The Soviets had an expression about the paradoxes in the Capitalist West, that they would sell each other nooses to kill themselves. It appears that due to the transformation of the educational system to a market based system, and less so of an abstract academic, intellectual nature (where students pay and expect to get a reward, a job); consumers of this product we call education are questioning it’s validity, considering the neoclassical model of economics has been proven incorrect on many occasions in the last 30 years. Of course students want to get jobs, but why study a model that has been proven to be wrong, and pay for it? From the Guardian:
From any rational point of view, orthodox economics is in serious trouble. Its champions not only failed to foresee the greatest crash for 80 years, but insisted such crises were a thing of the past. More than that, some of its leading lights played a key role in designing the disastrous financial derivatives that helped trigger the meltdown in the first place.

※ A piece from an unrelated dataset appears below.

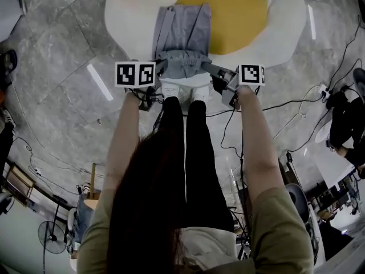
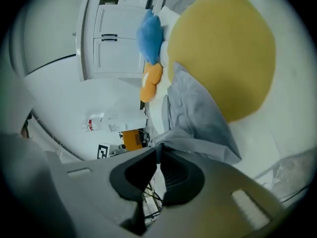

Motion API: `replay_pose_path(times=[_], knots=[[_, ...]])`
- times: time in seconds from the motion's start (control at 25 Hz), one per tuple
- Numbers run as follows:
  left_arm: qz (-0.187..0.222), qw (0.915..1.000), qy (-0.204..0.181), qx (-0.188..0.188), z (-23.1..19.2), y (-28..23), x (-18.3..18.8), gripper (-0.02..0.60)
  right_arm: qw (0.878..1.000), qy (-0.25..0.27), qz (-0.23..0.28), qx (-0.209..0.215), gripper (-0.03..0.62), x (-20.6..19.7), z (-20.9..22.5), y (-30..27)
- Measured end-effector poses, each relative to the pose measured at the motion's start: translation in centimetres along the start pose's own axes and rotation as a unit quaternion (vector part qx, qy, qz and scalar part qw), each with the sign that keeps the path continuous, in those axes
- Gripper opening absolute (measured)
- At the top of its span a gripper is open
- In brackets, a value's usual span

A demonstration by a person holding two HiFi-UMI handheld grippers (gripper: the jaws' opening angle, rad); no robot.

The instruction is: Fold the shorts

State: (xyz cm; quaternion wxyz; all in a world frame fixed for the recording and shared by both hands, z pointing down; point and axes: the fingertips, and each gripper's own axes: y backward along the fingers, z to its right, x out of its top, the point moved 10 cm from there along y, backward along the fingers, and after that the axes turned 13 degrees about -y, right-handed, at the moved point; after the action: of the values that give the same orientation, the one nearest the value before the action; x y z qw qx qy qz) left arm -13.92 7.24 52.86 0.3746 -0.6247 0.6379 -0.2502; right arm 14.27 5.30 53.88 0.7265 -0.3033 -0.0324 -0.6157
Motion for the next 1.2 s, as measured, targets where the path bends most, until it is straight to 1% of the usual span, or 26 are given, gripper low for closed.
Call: replay_pose_path(times=[0.08,0.16,0.24,0.32,0.4,0.48,0.56,0.6,0.64,0.68,0.72,0.76,0.8,0.84,0.88,0.92,0.96,1.0,1.04,1.08,1.12,1.2], knots=[[0.016,0.9999,0.006,0.004,-1.2,-0.6,2.9,0.038,1.0,0.01,0.01,-0.013,0.023,3.3,-1.4,-0.8],[0.037,0.999,0.023,0.007,-2.5,-1.0,5.5,0.038,1.0,0.014,0.02,-0.02,0.023,6.1,-2.7,-1.8],[0.061,0.9971,0.045,0.011,-3.6,-1.3,7.9,0.04,0.999,0.009,0.034,-0.018,0.023,8.6,-3.8,-2.8],[0.086,0.9934,0.074,0.016,-4.3,-1.7,9.8,0.041,0.999,0.002,0.046,-0.028,0.023,11.0,-4.3,-3.7],[0.1,0.9901,0.096,0.023,-4.6,-2.3,11.0,0.043,0.997,0.0,0.052,-0.052,0.023,12.6,-4.4,-4.5],[0.102,0.9888,0.102,0.039,-4.8,-2.9,11.4,0.043,0.995,-0.007,0.061,-0.073,0.023,13.3,-4.4,-5.2],[0.113,0.9868,0.101,0.055,-5.0,-3.2,11.6,0.056,0.993,-0.011,0.081,-0.081,0.025,13.7,-4.3,-5.6],[0.129,0.9847,0.103,0.056,-5.1,-3.2,11.7,0.078,0.992,-0.007,0.093,-0.082,0.025,13.9,-4.4,-5.8],[0.149,0.9818,0.107,0.051,-5.1,-3.1,11.9,0.127,0.991,0.0,0.104,-0.081,0.03,14.0,-4.6,-5.8],[0.169,0.9782,0.113,0.041,-5.2,-2.9,12.0,0.215,0.99,0.01,0.113,-0.077,0.049,14.1,-4.8,-5.8],[0.188,0.9742,0.121,0.032,-5.2,-2.7,12.1,0.247,0.99,0.019,0.121,-0.069,0.059,14.1,-5.1,-5.8],[0.204,0.9703,0.126,0.029,-5.3,-2.4,12.2,0.255,0.99,0.029,0.124,-0.057,0.152,14.1,-5.4,-5.7],[0.218,0.9672,0.126,0.033,-5.3,-2.0,12.3,0.271,0.991,0.042,0.122,-0.046,0.287,14.1,-5.8,-5.7],[0.226,0.9662,0.116,0.042,-5.3,-1.5,12.3,0.273,0.99,0.066,0.116,-0.043,0.321,14.1,-6.3,-5.6],[0.225,0.9684,0.093,0.053,-5.2,-1.0,12.1,0.273,0.987,0.106,0.107,-0.055,0.322,13.9,-6.8,-5.3],[0.212,0.9734,0.059,0.065,-4.9,-0.6,11.7,0.273,0.979,0.161,0.094,-0.084,0.33,13.6,-7.3,-5.0],[0.187,0.9794,0.016,0.074,-4.6,-0.4,11.0,0.273,0.964,0.223,0.074,-0.122,0.339,13.1,-7.6,-4.8],[0.154,0.9844,-0.03,0.079,-4.1,-0.4,10.2,0.273,0.943,0.286,0.048,-0.163,0.339,12.5,-7.7,-4.5],[0.119,0.9869,-0.074,0.08,-3.5,-0.7,9.2,0.273,0.918,0.343,0.017,-0.2,0.339,11.9,-7.6,-4.5],[0.085,0.9871,-0.113,0.076,-2.9,-1.0,8.2,0.273,0.891,0.39,-0.015,-0.232,0.339,11.3,-7.4,-4.6],[0.055,0.985,-0.146,0.073,-2.2,-1.4,7.0,0.273,0.864,0.43,-0.044,-0.258,0.336,10.7,-7.1,-5.0],[0.012,0.9771,-0.2,0.072,-0.8,-2.2,4.8,0.273,0.811,0.502,-0.088,-0.287,0.334,9.8,-6.9,-6.3]])
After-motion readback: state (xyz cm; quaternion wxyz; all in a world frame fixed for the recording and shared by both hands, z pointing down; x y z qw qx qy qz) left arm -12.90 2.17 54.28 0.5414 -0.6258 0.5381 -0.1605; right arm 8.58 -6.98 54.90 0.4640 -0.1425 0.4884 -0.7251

Plenty were paid propagandists for the banks and hedge funds that tipped us off their speculative cliff. Acclaimed figures in a discipline that claims to be scientific hailed a “great moderation” of market volatility in the runup to an explosion of unprecedented volatility. Others, such as the Nobel prizewinner Robert Lucas, insisted that economics had solved the “central problem of depression prevention”.
Any other profession that had proved so spectacularly wrong and caused such devastation would surely be in disgrace. You might even imagine the free-market economists who dominate our universities and advise governments and banks would be rethinking their theories and considering alternatives.
After all, the large majority of economists who predicted the crisisrejected the dominant neoclassical thinking: from Dean Baker and Steve Keen to Ann Pettifor, Paul Krugman and David Harvey. Whether Keynesians, post-Keynesians or Marxists, none accepted the neoliberal ideology that had held sway for 30 years; and all understood that, contrary to orthodoxy, deregulated markets don’t tend towards equilibrium but deepen the economy’s tendency to systemic crisis.
Alan Greenspan, the former chairman of the US Federal Reserve and high priest of deregulation, at least had the honesty to admit his view of the world had been proved “not right”. The same cannot be said for others. Eugene Fama, architect of the “efficient markets hypothesis” underpinning financial deregulation, concedes he doesn’t know what “causes recessions” – but insists his theory has been vindicated anyway. Most mainstream economists have carried on as if nothing had happened.
Many of their students, though, have had enough. A revolt against the orthodoxy has been smouldering for years and now seems to have gone critical. Fed up with parallel universe theories that have little to say about the world they’re interested in, students at Manchester University have set up a post-crash economics society with 800 members, demanding an end to monolithic neoclassical courses and the introduction of a pluralist curriculum.
They want other schools of economic thought taught in parallel, from Keynesian to more radical theories – with a better record on predicting and connecting with the real world economy – along with green and feminist economics. The campaign is spreading fast: to Cambridge, Essex, the London School of Economics and a dozen other campuses, and linking up with university groups in France, Germany, Slovenia and Chile.
Revolutions in economic thinking usually happen in front of the curve, not behind. In other words, Capitalism was brought mainstream and promoted as a new ‘modern’ economic / political philosophy, in order to justify a neo-colonialism that was being criticized at the time, especially by the victims of it. If the same ends could be justified by a new economic ideology, the victims might even applaud the invading corporations plundering their local resources. And so this has worked for a long time, but how much economic expansion and growth can be contributed to technology, to the industrial revolution, and to cheap energy discoveries? Most systems would have flourished under such circumstances. But when times get tough, such as the recent crisis, a real systemic stress test occurs. Clearly, these economic models have failed. Fortunately we have exploited enough resources and technology from the planet that no matter how bad it gets, it won’t look like the 30’s, or the 19th century. But academics and students are seeing through the lies promulgated by ideologies such as “neoclassical economics.” Maybe this is the beginning of a new economic thinking, such as the transformation that happened 400 years ago.